▶ **EXERCISE DESCRIPTION**
Repeat the records verbatim and leave the pictures out of your copy.
# # # #
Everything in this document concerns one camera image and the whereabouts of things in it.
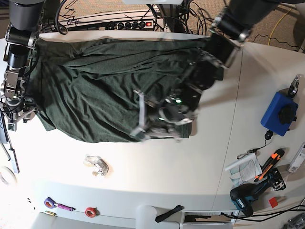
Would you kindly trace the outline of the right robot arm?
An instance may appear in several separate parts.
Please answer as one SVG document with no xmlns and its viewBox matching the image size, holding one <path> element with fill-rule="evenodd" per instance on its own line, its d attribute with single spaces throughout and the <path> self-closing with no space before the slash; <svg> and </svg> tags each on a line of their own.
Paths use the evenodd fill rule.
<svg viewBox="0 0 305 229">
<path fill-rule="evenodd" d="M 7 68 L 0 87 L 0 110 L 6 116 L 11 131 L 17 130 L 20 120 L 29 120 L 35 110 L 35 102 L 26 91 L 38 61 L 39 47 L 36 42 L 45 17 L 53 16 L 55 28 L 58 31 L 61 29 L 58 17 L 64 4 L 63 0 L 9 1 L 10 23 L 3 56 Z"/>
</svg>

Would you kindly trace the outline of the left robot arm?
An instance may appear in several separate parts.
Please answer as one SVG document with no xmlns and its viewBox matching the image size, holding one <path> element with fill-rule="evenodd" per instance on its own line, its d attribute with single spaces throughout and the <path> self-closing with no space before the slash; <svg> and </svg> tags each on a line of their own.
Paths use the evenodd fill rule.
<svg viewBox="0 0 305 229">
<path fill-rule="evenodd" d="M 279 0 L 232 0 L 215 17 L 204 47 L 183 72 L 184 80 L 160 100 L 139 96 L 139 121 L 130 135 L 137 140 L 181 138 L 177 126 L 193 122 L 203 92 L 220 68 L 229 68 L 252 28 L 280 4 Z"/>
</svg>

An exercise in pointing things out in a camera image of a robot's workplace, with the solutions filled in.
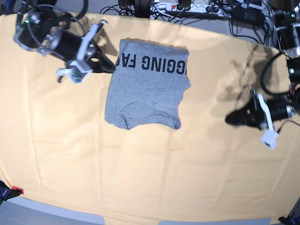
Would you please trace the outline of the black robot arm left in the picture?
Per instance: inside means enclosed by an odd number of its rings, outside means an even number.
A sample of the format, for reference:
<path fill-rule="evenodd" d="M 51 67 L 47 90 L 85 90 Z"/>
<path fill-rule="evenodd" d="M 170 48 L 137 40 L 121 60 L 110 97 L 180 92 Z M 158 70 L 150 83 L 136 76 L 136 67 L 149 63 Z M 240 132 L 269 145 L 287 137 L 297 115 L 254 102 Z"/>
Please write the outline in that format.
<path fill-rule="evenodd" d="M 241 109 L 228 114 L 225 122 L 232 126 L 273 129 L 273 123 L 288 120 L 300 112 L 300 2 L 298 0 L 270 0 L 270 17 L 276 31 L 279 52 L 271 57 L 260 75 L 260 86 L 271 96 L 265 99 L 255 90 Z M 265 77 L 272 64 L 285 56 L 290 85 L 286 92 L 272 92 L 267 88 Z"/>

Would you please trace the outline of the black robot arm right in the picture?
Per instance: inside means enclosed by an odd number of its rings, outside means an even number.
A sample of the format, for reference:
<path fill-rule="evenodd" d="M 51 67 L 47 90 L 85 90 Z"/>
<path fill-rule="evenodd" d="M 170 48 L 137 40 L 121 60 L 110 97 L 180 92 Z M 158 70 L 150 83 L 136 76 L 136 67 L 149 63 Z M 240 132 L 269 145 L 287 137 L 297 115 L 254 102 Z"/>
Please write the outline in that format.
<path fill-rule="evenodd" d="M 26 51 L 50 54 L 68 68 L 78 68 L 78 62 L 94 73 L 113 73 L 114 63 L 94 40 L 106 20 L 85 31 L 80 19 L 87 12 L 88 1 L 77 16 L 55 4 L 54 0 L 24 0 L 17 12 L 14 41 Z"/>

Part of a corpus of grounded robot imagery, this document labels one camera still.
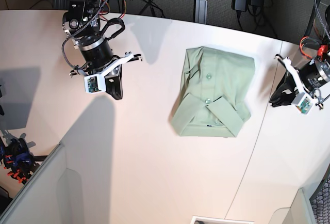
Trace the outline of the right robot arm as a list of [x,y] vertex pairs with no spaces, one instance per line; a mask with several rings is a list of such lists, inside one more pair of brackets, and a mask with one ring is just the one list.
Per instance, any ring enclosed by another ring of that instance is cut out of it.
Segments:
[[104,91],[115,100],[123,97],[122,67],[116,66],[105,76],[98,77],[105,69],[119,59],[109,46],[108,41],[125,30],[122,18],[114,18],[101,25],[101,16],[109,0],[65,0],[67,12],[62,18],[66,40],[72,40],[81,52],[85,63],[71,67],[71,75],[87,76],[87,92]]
# # # #
▶ **SOLUTION BELOW**
Everything in this document concerns one camera image and the whereabouts of things in it.
Would you kindly trace the outline of the right robot arm?
An instance may appear in several separate parts.
Please answer as one SVG document with no xmlns and its viewBox matching the image size, holding one <path> element with fill-rule="evenodd" per instance on its own line, its d attribute with single spaces throughout and the <path> self-closing with no space before the slash; <svg> and </svg> tags each on a line of their own.
Paths use the evenodd fill rule.
<svg viewBox="0 0 305 229">
<path fill-rule="evenodd" d="M 7 68 L 0 87 L 0 110 L 6 116 L 11 131 L 17 130 L 20 120 L 29 120 L 35 110 L 35 102 L 26 91 L 38 61 L 39 47 L 36 42 L 45 17 L 53 16 L 55 28 L 58 31 L 61 29 L 58 17 L 64 4 L 63 0 L 9 1 L 10 23 L 3 56 Z"/>
</svg>

Would you kindly trace the outline of the left robot arm?
An instance may appear in several separate parts.
Please answer as one SVG document with no xmlns and its viewBox matching the image size, holding one <path> element with fill-rule="evenodd" per instance on its own line, its d attribute with single spaces throughout and the <path> self-closing with no space before the slash; <svg> and </svg> tags each on a line of their own.
Paths use the evenodd fill rule.
<svg viewBox="0 0 305 229">
<path fill-rule="evenodd" d="M 279 0 L 232 0 L 215 17 L 204 47 L 183 72 L 184 80 L 160 100 L 139 96 L 139 121 L 130 135 L 137 140 L 181 138 L 177 126 L 193 122 L 203 92 L 220 68 L 229 68 L 252 28 L 280 4 Z"/>
</svg>

An exercise in pointing things out in a camera image of a robot's workplace, with the solutions filled in.
Would you please trace the outline of the black robot arm left in the picture?
Per instance: inside means enclosed by an odd number of its rings, outside means an even number.
A sample of the format, for reference:
<path fill-rule="evenodd" d="M 51 67 L 47 90 L 85 90 Z"/>
<path fill-rule="evenodd" d="M 170 48 L 137 40 L 121 60 L 110 97 L 180 92 Z M 158 70 L 150 83 L 136 76 L 136 67 L 149 63 Z M 240 132 L 269 145 L 287 137 L 297 115 L 254 102 Z"/>
Please write the outline in that format.
<path fill-rule="evenodd" d="M 241 109 L 228 114 L 225 122 L 232 126 L 273 129 L 273 123 L 288 120 L 300 112 L 300 2 L 298 0 L 270 0 L 270 17 L 276 31 L 279 52 L 271 57 L 260 75 L 260 86 L 271 96 L 265 99 L 255 90 Z M 265 77 L 272 64 L 285 56 L 290 85 L 286 92 L 272 92 L 267 88 Z"/>

Would you please trace the outline of the black robot arm right in the picture?
Per instance: inside means enclosed by an odd number of its rings, outside means an even number.
A sample of the format, for reference:
<path fill-rule="evenodd" d="M 51 67 L 47 90 L 85 90 Z"/>
<path fill-rule="evenodd" d="M 170 48 L 137 40 L 121 60 L 110 97 L 180 92 Z M 158 70 L 150 83 L 136 76 L 136 67 L 149 63 Z M 240 132 L 269 145 L 287 137 L 297 115 L 254 102 Z"/>
Please write the outline in that format.
<path fill-rule="evenodd" d="M 26 51 L 50 54 L 68 68 L 78 68 L 78 62 L 94 73 L 113 73 L 114 63 L 94 40 L 106 20 L 85 31 L 80 19 L 87 12 L 88 1 L 77 16 L 55 4 L 54 0 L 24 0 L 17 12 L 14 41 Z"/>

Part of a corpus of grounded robot imagery, this document labels one camera still.
Trace the outline of the right robot arm as a list of [x,y] vertex pairs with no spaces, one instance per line; a mask with several rings is a list of such lists, inside one more pair of brackets, and a mask with one ring is just the one list.
Per instance, any ring enclosed by another ring of that instance is cut out of it.
Segments:
[[104,91],[115,100],[123,97],[122,67],[116,66],[105,76],[98,77],[105,69],[119,59],[109,46],[108,41],[125,30],[122,18],[114,18],[101,25],[101,16],[109,0],[65,0],[67,12],[62,18],[66,40],[72,40],[81,52],[85,63],[71,67],[71,75],[87,76],[87,92]]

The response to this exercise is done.